4.College of Geographical Sciences, Southwest University, Chongqing 400715, China

Received:2025-06-05 Revised:2025-09-02
Contact: Yafei Shi

摘要/Abstract

摘要： 近年来, 机器学习在生态学领域的应用日益广泛, 尤其在复杂的非线性数据建模方面展现出强大优势。然而, 机器学习的“黑箱属性”使其难以提供清晰的结果解释, 限制了其应用范围。为解决机器学习的不透明问题, 可解释机器学习(interpretable machine learning, IML)应运而生, 它致力于提高模型透明度并增强结果的可解释性。本文系统梳理了可解释机器学习中白盒与黑盒模型、全局与局部解释、内在解释与事后解释等基本概念, 并基于案例数据分别应用于线性回归、决策树与随机森林等模型, 展示了包括回归系数、特征重要性排序、部分依赖图、局部累计效应图、夏普利加性解释以及局部模型无关解释等多种主流可解释机器学习的实现方法与生态学解释能力。
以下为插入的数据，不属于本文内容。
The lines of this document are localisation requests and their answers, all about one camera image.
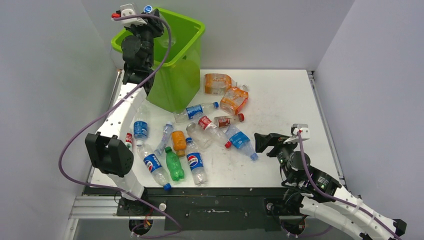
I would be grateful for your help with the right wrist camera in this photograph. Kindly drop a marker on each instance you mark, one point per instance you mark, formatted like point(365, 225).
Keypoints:
point(298, 131)

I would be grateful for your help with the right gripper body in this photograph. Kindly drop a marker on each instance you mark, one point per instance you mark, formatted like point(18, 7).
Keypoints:
point(281, 149)

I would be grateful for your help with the green plastic bottle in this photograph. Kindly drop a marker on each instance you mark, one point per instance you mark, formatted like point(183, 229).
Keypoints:
point(174, 165)

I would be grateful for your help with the green plastic bin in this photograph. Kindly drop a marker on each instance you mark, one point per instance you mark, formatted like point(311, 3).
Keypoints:
point(177, 66)

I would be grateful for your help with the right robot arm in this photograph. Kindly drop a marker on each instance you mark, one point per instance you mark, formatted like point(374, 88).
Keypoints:
point(322, 196)

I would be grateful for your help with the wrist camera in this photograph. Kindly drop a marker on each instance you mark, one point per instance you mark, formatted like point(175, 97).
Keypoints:
point(298, 131)
point(126, 15)

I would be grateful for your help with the red label Nongfu bottle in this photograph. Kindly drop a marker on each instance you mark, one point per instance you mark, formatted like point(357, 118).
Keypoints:
point(129, 140)

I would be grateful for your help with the small blue label bottle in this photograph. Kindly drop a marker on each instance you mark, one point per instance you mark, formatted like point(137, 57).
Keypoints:
point(159, 29)

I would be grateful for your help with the red cap tea bottle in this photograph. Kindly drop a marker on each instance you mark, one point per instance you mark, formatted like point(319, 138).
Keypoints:
point(225, 121)

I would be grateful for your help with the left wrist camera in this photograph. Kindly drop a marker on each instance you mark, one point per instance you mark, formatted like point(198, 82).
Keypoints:
point(126, 15)

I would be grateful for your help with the red label clear bottle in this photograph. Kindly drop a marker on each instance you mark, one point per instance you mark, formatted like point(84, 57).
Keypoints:
point(213, 131)

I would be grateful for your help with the small orange juice bottle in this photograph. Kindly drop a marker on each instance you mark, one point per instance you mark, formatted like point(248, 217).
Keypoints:
point(179, 143)

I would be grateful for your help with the Pepsi bottle blue cap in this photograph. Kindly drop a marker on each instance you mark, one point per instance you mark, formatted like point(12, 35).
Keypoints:
point(153, 164)

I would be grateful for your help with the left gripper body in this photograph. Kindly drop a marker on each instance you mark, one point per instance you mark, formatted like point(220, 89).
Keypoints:
point(149, 31)

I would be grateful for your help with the crushed orange label bottle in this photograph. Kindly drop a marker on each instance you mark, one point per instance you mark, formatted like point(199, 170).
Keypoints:
point(234, 99)

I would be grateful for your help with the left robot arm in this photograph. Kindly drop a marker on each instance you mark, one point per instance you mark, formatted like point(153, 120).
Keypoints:
point(107, 148)

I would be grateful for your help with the Pepsi bottle blue label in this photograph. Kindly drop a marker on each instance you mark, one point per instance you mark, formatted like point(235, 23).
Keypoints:
point(195, 162)

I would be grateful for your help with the large orange label bottle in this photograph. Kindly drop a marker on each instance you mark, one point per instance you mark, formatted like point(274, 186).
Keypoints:
point(217, 83)

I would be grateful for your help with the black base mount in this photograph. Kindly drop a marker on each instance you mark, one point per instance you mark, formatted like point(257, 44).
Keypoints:
point(227, 209)

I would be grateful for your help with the blue label clear bottle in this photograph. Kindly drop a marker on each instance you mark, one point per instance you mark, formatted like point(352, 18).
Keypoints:
point(140, 125)

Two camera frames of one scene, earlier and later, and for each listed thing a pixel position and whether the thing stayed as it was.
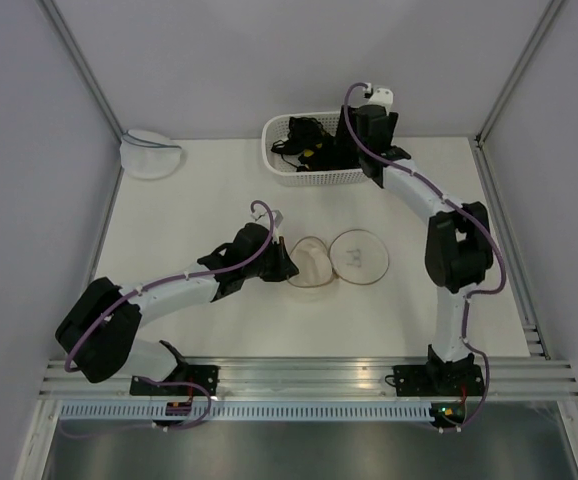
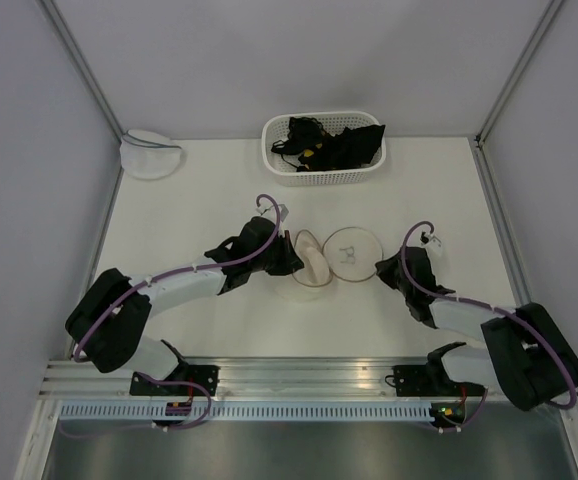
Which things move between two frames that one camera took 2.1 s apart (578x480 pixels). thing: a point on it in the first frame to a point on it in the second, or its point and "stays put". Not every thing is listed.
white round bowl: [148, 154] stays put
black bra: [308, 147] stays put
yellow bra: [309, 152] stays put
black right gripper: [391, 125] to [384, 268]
研究表明, 尽管白盒模型的解释也属于可解释机器学习的范畴, 但当前其主要是一系列针对黑盒模型的事后解释方法的集成。其次, 不同方法在解释层级、适用模型及可视化表达方面各具优势。可解释机器学习可在一定程度上解决复杂模型预测性能与生态学解释需求之间的鸿沟, 但需要基于数据情况和研究问题进行选择性应用。本文可为生态学研究人员提供可操作的可解释机器学习分析框架, 并强调其应当作为当前主流统计建模的重要补充, 将在未来生态学研究中具有广阔的应用前景。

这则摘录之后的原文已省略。